(Task input begins)

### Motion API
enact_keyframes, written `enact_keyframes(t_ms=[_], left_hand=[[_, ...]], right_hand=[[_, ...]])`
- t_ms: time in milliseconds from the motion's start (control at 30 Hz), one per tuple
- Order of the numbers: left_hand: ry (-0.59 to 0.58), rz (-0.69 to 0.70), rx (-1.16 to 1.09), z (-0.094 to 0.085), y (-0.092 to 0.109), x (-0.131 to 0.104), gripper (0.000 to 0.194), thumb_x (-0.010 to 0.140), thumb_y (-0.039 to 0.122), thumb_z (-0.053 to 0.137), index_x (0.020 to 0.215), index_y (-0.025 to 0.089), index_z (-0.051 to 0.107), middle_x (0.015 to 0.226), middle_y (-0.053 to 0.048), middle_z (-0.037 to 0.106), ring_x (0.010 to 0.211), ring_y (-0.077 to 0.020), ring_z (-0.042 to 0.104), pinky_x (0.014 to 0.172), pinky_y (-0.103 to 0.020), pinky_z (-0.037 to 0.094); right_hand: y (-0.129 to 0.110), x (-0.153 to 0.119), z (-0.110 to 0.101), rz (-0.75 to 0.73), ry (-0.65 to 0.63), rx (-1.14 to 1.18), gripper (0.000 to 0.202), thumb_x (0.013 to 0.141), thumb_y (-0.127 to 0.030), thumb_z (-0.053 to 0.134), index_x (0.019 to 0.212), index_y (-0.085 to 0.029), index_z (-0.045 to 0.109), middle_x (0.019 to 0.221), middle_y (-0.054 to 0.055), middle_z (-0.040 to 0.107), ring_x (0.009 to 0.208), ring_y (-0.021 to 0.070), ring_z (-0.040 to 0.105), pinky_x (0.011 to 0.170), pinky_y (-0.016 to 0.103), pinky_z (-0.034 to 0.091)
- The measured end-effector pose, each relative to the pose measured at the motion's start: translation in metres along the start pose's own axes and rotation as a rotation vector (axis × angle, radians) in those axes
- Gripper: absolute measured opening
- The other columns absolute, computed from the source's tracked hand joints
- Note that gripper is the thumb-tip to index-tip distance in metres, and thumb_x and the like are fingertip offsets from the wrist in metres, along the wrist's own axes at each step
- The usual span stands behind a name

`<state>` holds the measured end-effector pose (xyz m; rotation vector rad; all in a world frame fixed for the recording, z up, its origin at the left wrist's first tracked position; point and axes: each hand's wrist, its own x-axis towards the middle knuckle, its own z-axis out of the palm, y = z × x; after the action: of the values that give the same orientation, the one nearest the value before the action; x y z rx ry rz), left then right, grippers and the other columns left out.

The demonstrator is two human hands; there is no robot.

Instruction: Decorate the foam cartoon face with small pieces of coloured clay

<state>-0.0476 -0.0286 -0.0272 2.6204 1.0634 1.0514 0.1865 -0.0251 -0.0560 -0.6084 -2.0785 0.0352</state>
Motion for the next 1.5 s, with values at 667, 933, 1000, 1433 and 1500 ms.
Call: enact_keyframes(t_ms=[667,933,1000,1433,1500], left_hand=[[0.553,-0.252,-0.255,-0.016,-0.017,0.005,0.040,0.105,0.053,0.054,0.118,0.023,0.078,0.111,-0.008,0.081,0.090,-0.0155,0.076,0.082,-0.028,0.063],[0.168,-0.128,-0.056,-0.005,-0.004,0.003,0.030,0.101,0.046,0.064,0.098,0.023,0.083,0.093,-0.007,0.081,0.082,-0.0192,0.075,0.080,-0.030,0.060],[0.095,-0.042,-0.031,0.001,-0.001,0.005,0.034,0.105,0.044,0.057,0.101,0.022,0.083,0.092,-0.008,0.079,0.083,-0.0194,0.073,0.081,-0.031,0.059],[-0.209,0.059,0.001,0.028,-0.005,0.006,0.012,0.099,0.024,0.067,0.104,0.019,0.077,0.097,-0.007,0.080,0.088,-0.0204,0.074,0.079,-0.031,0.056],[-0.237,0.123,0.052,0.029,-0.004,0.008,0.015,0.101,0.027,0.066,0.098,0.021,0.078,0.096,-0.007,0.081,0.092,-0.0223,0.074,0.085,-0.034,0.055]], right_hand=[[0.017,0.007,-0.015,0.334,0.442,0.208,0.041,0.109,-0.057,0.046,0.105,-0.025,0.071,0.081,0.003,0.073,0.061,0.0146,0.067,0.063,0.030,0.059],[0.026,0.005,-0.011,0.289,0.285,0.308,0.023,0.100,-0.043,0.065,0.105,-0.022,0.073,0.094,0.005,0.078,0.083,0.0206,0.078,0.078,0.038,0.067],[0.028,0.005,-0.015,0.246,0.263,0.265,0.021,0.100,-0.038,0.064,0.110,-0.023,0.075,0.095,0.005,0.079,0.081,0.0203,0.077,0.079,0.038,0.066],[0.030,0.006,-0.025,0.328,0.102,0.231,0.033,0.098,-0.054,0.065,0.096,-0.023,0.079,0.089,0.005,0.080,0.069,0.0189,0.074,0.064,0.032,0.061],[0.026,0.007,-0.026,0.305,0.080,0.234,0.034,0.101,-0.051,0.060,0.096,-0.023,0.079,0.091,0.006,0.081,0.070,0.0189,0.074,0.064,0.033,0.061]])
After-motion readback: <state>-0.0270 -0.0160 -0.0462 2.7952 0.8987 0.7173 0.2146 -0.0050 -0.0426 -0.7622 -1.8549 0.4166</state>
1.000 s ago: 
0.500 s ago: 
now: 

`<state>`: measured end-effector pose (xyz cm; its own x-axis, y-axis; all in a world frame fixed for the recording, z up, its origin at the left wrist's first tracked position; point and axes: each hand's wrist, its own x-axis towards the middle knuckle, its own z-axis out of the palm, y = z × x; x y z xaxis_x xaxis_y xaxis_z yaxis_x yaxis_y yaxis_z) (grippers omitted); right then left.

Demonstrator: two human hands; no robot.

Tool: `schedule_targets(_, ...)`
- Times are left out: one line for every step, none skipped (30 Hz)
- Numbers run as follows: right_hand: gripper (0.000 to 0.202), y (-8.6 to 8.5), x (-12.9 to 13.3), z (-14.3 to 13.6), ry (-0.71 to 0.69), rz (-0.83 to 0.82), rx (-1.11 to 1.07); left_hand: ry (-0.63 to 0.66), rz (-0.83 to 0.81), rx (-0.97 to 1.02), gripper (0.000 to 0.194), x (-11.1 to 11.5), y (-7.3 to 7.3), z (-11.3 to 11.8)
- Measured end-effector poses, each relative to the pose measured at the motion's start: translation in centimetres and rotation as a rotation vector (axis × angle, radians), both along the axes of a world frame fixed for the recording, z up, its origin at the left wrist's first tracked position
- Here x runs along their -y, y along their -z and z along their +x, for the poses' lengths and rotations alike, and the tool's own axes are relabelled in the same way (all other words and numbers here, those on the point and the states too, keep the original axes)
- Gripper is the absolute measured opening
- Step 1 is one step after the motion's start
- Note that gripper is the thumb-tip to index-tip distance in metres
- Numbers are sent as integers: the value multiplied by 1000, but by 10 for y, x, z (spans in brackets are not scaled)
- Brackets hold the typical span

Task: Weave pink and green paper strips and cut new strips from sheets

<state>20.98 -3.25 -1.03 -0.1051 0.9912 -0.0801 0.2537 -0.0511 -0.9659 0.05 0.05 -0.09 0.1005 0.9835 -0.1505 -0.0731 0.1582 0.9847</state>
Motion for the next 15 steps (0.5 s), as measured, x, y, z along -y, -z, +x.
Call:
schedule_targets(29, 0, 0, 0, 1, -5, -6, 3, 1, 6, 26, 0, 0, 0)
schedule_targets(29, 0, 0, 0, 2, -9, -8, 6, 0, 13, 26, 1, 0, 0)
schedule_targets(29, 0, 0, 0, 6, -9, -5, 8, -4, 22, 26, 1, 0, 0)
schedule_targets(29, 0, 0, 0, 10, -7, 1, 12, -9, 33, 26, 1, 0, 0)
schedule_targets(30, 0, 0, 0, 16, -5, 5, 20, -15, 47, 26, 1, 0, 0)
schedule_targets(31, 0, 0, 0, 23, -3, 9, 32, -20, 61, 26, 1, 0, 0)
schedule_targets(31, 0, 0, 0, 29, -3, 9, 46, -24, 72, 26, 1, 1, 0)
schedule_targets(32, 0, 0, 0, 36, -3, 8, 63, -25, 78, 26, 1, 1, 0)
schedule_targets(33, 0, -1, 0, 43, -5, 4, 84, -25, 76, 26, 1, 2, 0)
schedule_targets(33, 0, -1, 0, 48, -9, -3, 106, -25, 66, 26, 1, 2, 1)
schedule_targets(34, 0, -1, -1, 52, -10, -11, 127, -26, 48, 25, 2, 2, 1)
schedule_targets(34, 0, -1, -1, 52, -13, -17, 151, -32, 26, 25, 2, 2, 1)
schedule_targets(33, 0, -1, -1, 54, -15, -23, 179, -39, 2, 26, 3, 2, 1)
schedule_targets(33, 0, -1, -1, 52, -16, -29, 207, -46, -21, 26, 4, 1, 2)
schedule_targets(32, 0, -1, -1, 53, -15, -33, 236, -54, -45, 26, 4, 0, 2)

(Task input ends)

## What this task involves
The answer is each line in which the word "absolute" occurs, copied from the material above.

## Result for this exercise
- Gripper: absolute measured opening
- The other columns absolute, computed from the source's tracked hand joints
- Gripper is the absolute measured opening

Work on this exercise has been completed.